Caplan shines in his ability to highlight the flaws in democracy. Consider, for example, his discussion of “social desirability bias.” Here’s what he means: “Some types of claims sound good or bad regardless of the facts.” Count on politicians to go along with measures that sound good (such as Social Security) even if they are demonstrably bad. Conversely, politicians will oppose measures that sound bad even if there is a mountain of evidence that they’d actually be good. Repealing rent control laws, for example, sounds heartless, so they remain in force despite the fact that they do immense harm to the housing market.
And exactly what is demagoguery? Caplan’s answer: “Embracing Social Desirability Bias to gain power. Making a career out of praising what sounds good and attacking what sounds bad.”
Democratic and Republican politicians come in for Caplan’s scorn equally. The differences between them are merely rhetorical. Republicans talk about their concern for taxpayers, but it’s mere rhetoric. If they really cared about the government’s burdens on taxpayers, they would work for dramatic cuts in government spending. They don’t. Democrats rail against big business, but do they stop the many policies that line the pockets of firms that support them? No.
Speaking of rhetoric, Caplan cuts through the verbal smokescreens that politicians so often employ to hide their intentions. We are almost always seduced with “bleeding heart” talk about how the politician wants to help needy people. Alas, his real goal is power — he wants to employ the mailed fist of government to transform society to his liking, which happens to include putting himself at the top. This is one of the means by which, as Hayek put it, “the worst get on top.” Most politicians, whether dictators like Hugo Chavez or your garden-variety American official, are “power lusters” who are good at manipulating people.
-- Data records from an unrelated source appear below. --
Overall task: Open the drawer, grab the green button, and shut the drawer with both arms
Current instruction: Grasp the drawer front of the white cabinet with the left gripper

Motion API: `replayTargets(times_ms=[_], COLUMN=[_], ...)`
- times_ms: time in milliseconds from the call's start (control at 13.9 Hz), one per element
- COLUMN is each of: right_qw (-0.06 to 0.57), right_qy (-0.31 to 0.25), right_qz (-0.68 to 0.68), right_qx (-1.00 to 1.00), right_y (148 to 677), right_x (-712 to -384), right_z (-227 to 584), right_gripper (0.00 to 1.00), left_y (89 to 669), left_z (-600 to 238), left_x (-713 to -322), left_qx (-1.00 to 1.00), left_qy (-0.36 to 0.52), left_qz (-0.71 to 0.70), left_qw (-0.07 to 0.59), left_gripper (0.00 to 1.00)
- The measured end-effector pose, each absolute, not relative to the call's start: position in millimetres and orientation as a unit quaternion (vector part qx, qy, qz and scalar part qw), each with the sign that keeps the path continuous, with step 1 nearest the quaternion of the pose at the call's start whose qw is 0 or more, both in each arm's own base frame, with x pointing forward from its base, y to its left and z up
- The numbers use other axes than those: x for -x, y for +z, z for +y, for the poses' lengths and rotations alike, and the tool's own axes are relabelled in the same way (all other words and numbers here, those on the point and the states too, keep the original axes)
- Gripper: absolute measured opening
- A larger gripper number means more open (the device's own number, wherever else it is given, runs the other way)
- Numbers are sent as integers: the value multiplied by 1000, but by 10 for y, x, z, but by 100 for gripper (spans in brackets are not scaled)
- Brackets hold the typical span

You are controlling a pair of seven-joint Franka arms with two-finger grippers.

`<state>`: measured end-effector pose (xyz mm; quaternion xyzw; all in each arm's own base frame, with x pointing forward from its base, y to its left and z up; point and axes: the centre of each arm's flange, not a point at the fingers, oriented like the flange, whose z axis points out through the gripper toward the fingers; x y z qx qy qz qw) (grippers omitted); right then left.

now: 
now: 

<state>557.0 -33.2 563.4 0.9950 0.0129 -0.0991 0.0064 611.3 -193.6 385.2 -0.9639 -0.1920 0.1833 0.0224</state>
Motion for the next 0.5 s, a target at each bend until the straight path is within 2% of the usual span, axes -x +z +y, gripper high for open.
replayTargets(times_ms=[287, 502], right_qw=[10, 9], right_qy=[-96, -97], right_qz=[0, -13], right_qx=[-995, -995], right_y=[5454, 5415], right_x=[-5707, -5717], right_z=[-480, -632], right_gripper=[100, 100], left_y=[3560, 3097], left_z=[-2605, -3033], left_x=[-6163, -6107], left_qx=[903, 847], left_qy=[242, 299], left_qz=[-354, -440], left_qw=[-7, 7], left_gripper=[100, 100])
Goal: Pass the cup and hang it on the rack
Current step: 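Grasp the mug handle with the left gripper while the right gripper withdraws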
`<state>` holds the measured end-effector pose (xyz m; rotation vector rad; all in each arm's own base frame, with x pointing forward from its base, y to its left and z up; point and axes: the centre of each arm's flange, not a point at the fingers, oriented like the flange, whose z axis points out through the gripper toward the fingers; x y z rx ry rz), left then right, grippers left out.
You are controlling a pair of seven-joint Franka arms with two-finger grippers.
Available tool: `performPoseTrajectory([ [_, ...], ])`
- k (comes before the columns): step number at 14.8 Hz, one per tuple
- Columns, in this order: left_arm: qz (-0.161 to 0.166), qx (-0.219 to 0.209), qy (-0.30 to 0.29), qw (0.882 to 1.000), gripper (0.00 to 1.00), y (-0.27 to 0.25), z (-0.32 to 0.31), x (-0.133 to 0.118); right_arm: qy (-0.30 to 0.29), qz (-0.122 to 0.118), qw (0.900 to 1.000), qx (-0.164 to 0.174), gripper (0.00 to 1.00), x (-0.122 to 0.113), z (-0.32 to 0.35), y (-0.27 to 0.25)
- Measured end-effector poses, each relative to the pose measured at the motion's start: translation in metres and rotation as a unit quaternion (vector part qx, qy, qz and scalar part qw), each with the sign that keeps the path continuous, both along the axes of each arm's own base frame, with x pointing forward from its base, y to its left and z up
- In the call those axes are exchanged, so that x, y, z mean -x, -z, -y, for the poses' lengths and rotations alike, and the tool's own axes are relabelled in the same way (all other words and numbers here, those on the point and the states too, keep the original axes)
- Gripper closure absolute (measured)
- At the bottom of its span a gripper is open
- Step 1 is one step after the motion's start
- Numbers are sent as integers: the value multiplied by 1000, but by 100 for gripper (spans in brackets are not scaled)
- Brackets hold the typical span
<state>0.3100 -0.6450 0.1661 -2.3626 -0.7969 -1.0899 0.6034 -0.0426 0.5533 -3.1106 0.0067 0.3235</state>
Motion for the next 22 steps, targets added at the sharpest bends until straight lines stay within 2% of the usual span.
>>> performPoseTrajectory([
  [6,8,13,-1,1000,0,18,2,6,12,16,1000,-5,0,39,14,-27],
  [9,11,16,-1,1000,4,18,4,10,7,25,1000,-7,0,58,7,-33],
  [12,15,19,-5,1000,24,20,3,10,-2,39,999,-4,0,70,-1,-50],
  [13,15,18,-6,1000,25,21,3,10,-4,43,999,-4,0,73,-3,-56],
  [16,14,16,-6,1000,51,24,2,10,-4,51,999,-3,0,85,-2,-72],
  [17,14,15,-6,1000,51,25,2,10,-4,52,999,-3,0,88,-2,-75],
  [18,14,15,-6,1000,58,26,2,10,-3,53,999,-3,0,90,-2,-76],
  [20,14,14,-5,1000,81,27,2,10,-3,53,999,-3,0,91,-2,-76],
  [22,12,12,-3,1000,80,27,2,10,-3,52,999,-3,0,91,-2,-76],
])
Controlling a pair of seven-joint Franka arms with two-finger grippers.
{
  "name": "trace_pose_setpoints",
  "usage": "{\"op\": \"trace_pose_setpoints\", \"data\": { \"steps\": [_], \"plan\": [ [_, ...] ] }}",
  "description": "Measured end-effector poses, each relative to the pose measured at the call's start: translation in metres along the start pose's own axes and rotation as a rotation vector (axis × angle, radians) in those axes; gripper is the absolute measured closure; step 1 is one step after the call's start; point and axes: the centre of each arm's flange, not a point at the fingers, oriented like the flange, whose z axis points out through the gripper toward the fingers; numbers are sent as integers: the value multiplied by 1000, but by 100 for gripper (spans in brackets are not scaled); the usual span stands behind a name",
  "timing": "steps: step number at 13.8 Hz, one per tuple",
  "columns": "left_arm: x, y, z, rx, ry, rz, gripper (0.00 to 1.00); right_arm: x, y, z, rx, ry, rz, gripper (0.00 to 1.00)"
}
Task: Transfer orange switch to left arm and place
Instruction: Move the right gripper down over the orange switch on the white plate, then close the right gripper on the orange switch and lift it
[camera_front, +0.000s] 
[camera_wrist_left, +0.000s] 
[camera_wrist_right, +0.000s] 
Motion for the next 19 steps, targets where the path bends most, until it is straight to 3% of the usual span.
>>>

A number of the chapters in the book help nonstatists respond to common statist arguments. (It’s clear that Caplan spends a lot of time thinking through arguments and counterarguments on a wide array of issues.) For example, suppose that you have said that national parks ought to be privatized. A typical retort would be, “If you had your way, only the rich would have access to our beautiful parks.” How would you respond?
Caplan suggests several counterarguments. You could point out that poor people can afford many things that aren’t “free” from government by prioritizing their purchase. Boats, for example, must be purchased in the market, but poor people can still get boats if they really want them. This has the added benefits of encouraging work and thrift so people can get things they want through commerce. If the national parks were private, they might cost more, but poor people who really wanted to go to Yosemite could forego other things until they could afford it — and poor people who didn’t think it so important could save for other things.
Here’s another public policy issue that Caplan has thought about — the minimum wage. In particular, he asks why it is that politicians who say (with the hearts bleeding) that the minimum wage absolutely must be increased, but gradually.
Why not go to the full new level immediately? The answer is that there will be negative effects from the wage increase, and the politicians know it. They want the credit for their supposed good intentions but none of the backlash that could result from job losses among low-skill workers. Here’s how Caplan analyzes matters: “But what if you’re a ruthless demagogue, pandering to the public’s economic illiteracy in a quest for power? Then you have a clear reason to prefer the subtle to the blatant. If you raise the minimum wage to $12 today and low-skilled unemployment doubles overnight, even the benighted masses might connect the dots…. As long as the new minimum wage takes years to kick in, any half-competent demagogue can find dozens of scapegoats for the unemployment of low-skilled workers.”